• **ABOUT THIS EXERCISE**
Where does the string "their" appear in the records? Copy each line that holds it.

• **RECORDS PROVIDED**
┄┄┄┄┄┄┄┄┄┄

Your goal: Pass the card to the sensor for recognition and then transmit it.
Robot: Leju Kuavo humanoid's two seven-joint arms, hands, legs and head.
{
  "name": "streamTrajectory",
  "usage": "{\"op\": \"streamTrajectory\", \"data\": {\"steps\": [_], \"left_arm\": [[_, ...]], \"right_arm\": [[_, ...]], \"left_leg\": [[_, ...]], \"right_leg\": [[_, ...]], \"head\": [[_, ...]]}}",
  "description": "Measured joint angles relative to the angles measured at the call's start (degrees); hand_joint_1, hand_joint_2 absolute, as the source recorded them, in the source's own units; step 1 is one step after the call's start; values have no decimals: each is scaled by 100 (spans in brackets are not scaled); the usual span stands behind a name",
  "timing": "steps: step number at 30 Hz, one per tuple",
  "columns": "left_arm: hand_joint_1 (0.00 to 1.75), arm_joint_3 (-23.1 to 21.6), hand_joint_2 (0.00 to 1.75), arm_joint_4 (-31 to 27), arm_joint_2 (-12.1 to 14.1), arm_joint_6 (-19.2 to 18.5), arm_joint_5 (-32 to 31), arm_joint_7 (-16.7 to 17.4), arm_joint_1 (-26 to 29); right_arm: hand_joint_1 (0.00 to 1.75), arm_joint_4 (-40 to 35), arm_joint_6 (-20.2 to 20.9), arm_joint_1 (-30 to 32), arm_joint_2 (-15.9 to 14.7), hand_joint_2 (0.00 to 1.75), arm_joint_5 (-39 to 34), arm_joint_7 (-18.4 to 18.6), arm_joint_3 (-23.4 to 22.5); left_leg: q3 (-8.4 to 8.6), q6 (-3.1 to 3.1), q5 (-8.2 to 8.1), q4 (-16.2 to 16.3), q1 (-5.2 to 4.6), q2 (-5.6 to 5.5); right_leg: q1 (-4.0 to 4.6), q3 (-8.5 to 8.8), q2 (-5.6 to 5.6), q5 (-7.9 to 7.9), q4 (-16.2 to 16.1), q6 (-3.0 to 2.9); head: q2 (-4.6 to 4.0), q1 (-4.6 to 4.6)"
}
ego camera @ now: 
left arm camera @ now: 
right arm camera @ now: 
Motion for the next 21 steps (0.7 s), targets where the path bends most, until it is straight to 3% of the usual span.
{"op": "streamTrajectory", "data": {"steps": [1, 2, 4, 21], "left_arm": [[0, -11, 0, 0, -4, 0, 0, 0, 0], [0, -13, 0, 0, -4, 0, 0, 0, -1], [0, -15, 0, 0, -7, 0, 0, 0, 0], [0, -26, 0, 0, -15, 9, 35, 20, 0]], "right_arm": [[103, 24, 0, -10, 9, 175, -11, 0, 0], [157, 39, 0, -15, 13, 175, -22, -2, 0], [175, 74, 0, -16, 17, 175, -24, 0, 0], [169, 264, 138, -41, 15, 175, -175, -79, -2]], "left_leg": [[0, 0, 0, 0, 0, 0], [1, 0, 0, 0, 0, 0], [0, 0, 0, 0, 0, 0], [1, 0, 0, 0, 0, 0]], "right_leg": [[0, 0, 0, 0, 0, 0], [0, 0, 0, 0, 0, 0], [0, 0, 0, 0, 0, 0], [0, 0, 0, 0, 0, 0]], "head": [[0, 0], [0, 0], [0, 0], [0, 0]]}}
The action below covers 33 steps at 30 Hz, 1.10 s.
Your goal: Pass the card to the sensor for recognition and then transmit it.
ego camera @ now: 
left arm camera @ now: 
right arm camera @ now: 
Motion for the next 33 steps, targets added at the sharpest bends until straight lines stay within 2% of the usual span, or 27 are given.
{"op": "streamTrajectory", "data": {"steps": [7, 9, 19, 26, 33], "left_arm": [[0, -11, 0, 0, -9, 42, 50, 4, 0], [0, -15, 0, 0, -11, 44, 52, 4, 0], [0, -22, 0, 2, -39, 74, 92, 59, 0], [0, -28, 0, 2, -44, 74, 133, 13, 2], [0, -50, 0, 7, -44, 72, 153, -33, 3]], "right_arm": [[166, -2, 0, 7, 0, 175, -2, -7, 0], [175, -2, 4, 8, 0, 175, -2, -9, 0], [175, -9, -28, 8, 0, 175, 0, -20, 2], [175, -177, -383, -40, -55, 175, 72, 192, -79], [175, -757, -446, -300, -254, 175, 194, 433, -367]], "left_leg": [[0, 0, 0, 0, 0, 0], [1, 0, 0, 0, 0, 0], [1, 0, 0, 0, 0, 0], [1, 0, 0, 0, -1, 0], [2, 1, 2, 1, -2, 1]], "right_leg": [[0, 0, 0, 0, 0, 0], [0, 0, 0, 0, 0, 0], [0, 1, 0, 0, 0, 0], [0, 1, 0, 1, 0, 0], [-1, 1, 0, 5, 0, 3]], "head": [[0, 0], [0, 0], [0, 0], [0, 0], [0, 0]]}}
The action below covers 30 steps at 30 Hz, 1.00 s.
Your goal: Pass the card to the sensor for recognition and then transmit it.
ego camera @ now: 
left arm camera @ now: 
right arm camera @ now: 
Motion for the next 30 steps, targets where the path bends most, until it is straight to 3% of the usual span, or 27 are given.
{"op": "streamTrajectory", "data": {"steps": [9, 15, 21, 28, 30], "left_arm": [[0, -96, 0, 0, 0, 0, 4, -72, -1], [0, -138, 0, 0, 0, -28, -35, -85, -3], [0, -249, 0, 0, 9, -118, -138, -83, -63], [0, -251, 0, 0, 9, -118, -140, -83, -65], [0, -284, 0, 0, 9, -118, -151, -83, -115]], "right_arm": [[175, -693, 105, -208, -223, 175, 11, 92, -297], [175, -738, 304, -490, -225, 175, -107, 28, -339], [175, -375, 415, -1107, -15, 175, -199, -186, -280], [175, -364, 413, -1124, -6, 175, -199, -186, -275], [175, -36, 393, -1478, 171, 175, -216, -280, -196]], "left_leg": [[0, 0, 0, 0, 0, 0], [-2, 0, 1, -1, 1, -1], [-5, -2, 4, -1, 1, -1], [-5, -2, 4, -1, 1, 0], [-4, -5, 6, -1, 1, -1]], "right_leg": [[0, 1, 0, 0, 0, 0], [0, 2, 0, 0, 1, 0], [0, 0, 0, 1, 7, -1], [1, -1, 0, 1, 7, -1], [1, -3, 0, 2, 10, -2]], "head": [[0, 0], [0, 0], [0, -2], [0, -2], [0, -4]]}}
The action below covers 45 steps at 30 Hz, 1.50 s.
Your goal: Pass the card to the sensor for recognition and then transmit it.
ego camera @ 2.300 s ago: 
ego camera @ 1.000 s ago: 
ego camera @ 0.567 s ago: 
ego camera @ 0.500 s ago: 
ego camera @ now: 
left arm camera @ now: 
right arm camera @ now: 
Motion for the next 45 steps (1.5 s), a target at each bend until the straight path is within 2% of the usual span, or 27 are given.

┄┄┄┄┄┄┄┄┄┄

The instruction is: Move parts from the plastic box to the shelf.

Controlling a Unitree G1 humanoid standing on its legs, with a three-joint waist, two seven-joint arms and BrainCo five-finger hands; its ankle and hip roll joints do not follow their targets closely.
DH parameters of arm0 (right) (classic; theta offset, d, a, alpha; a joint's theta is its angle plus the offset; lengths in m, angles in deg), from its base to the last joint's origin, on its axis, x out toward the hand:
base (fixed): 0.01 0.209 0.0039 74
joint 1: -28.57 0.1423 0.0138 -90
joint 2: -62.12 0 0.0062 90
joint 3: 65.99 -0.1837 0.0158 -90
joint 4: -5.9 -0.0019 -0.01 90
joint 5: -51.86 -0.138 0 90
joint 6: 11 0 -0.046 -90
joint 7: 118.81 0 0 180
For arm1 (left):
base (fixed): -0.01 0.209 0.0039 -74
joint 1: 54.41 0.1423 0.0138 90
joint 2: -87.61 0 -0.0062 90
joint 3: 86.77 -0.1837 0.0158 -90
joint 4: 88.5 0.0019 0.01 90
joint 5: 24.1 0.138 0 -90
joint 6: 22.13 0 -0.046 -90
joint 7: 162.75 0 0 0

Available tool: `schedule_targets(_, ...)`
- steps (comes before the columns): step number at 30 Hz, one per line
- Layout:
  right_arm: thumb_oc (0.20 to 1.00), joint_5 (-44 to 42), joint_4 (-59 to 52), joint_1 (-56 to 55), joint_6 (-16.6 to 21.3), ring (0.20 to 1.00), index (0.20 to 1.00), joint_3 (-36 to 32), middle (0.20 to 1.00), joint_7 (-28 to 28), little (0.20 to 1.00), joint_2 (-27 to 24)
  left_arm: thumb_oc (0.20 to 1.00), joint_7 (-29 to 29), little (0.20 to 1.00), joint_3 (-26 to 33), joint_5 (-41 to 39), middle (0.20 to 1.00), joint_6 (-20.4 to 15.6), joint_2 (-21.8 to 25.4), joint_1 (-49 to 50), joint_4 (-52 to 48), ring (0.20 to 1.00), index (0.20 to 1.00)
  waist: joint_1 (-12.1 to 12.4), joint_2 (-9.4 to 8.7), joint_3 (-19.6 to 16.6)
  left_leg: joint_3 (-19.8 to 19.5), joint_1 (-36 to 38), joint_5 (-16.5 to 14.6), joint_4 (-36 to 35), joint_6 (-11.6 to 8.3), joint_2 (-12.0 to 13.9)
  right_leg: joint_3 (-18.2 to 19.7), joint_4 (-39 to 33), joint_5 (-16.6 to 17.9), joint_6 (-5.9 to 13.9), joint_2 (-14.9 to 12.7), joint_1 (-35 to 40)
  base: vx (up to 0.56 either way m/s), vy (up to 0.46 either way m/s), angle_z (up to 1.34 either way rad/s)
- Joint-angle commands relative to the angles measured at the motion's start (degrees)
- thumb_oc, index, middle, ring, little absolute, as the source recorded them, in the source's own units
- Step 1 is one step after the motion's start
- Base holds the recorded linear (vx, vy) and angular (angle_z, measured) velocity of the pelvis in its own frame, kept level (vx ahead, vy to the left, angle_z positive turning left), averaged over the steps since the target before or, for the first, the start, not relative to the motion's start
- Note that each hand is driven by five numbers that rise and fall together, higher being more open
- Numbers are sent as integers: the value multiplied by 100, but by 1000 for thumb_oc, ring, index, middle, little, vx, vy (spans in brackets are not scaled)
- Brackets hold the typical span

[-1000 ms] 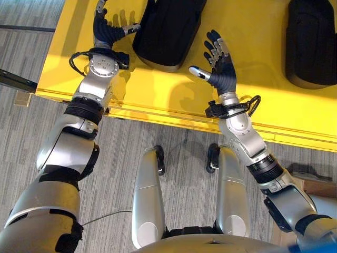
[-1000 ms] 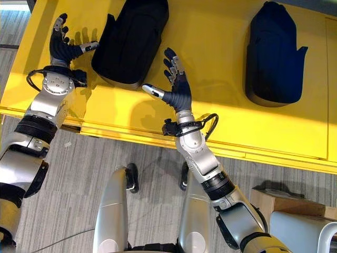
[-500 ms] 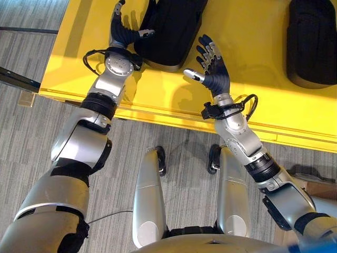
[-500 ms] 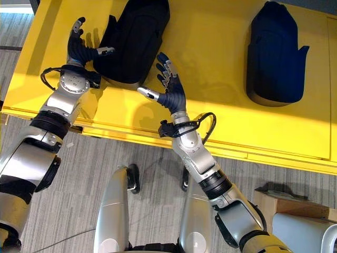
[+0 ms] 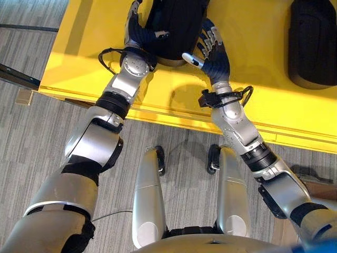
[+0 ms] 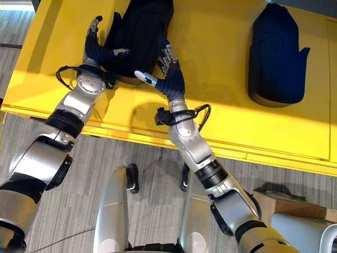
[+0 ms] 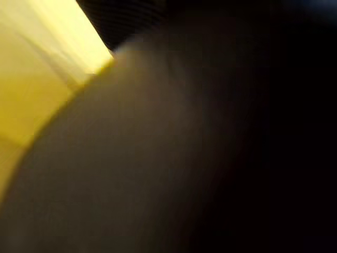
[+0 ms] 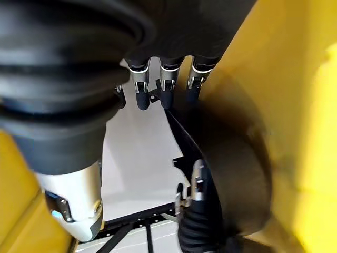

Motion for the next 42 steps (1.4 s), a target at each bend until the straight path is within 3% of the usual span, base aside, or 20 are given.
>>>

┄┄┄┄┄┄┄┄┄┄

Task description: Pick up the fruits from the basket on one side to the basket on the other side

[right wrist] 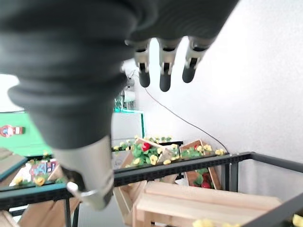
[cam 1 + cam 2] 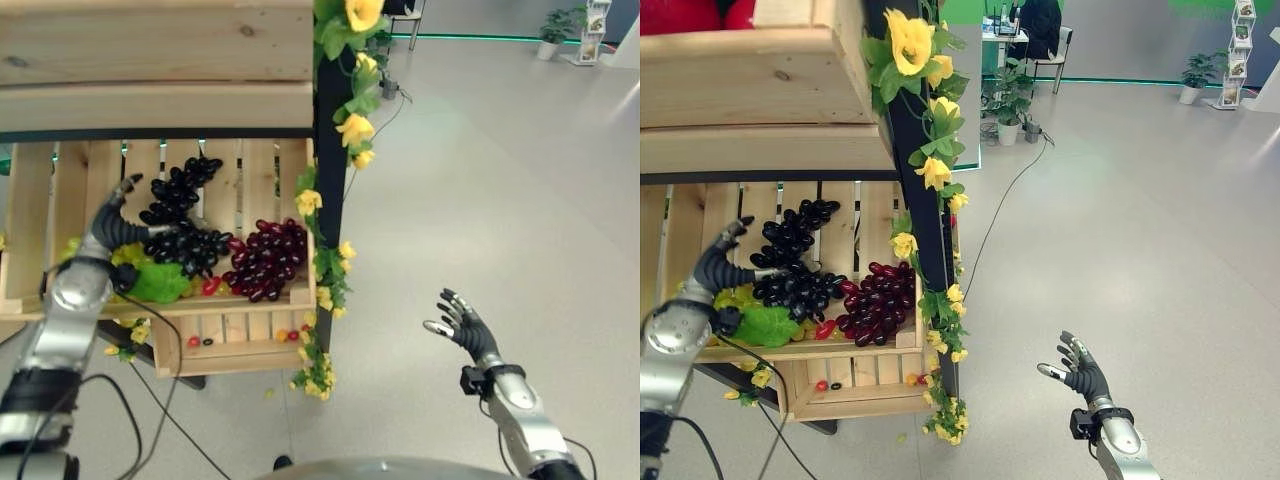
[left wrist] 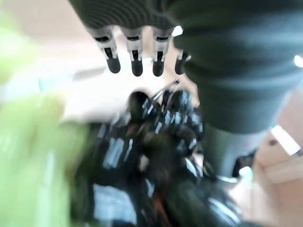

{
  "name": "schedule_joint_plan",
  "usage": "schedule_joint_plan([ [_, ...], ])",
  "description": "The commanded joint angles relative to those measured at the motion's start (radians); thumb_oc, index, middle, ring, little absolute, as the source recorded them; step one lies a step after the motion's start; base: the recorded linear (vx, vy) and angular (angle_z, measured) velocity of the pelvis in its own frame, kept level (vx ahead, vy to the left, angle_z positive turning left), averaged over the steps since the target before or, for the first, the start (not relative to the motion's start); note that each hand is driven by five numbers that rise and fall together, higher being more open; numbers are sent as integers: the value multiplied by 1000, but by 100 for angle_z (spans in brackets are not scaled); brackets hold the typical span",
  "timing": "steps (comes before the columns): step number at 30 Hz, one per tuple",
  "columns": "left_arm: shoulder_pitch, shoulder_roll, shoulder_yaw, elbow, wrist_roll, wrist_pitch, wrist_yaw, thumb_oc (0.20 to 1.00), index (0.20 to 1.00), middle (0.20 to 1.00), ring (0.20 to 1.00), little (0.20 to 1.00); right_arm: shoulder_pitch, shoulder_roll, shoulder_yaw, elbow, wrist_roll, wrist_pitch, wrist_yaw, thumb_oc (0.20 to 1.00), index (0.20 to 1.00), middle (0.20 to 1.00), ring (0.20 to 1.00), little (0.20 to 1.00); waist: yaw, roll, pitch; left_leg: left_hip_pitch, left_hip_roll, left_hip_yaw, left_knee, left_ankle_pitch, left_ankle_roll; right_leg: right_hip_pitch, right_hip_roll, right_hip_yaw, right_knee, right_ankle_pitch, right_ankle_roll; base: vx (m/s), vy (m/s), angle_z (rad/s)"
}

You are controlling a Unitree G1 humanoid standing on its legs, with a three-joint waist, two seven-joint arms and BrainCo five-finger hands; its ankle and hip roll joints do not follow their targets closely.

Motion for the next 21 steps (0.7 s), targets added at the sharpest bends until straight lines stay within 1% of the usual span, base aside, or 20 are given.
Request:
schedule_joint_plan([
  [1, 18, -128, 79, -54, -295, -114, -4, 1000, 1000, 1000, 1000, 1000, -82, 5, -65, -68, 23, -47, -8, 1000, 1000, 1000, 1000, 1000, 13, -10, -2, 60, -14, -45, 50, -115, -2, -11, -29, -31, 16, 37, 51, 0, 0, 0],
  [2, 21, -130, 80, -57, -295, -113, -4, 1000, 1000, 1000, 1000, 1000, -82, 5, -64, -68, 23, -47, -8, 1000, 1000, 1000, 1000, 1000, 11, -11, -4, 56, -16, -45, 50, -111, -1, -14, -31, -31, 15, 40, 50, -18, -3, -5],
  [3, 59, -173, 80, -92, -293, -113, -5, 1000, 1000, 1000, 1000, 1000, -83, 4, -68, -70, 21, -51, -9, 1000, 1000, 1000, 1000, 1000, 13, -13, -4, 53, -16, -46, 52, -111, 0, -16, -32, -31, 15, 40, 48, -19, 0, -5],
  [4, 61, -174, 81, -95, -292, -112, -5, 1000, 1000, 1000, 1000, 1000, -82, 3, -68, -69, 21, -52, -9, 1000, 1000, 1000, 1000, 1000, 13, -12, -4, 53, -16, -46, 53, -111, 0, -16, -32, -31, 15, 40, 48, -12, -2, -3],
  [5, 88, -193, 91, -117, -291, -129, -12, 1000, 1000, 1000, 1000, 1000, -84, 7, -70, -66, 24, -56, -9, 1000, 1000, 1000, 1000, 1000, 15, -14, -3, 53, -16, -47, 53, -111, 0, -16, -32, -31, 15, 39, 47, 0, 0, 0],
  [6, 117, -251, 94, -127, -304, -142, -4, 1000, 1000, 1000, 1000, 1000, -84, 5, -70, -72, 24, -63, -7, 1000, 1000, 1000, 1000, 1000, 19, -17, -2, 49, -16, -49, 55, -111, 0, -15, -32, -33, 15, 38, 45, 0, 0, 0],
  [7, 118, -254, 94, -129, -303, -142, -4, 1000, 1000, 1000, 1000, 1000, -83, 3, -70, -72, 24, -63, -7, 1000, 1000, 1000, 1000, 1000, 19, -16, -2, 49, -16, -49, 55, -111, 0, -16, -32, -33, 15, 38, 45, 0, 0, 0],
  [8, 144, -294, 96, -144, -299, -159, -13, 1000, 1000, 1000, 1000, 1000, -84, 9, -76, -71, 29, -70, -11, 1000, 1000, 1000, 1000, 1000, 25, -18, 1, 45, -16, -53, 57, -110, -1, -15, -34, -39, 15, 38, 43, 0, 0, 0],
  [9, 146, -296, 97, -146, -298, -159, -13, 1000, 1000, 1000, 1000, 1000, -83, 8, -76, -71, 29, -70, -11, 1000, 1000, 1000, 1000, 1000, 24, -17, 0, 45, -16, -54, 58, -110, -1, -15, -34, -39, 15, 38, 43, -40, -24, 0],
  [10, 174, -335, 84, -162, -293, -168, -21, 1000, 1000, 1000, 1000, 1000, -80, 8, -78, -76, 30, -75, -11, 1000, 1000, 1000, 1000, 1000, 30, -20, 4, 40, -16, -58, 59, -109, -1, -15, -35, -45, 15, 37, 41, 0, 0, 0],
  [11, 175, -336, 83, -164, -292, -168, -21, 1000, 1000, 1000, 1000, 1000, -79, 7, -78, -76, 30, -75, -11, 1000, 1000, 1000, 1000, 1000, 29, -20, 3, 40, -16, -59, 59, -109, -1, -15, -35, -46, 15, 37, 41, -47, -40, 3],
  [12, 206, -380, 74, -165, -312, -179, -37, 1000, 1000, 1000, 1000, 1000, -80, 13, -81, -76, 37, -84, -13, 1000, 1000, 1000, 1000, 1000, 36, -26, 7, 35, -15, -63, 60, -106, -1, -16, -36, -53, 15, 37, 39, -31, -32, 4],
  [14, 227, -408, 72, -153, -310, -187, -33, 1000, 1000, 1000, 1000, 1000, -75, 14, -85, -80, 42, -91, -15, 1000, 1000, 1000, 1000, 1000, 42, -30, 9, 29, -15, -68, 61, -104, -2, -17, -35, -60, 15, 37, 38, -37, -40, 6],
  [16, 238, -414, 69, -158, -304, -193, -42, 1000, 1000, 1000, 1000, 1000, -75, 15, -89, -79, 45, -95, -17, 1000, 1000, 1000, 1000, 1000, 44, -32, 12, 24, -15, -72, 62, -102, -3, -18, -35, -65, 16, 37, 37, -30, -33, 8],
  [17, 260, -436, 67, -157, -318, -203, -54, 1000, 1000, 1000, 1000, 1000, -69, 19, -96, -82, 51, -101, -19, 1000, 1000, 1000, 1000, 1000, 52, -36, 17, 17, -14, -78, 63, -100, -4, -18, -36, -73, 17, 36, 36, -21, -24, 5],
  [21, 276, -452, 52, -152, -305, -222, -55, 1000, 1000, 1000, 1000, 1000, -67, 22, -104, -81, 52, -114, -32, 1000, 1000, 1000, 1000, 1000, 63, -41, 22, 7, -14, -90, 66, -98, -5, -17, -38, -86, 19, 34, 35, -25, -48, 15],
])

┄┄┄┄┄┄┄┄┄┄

• **ANSWER TO THIS EXERCISE**
Controlling a Unitree G1 humanoid standing on its legs, with a three-joint waist, two seven-joint arms and BrainCo five-finger hands; its ankle and hip roll joints do not follow their targets closely.
You are controlling a Unitree G1 humanoid standing on its legs, with a three-joint waist, two seven-joint arms and BrainCo five-finger hands; its ankle and hip roll joints do not follow their targets closely.

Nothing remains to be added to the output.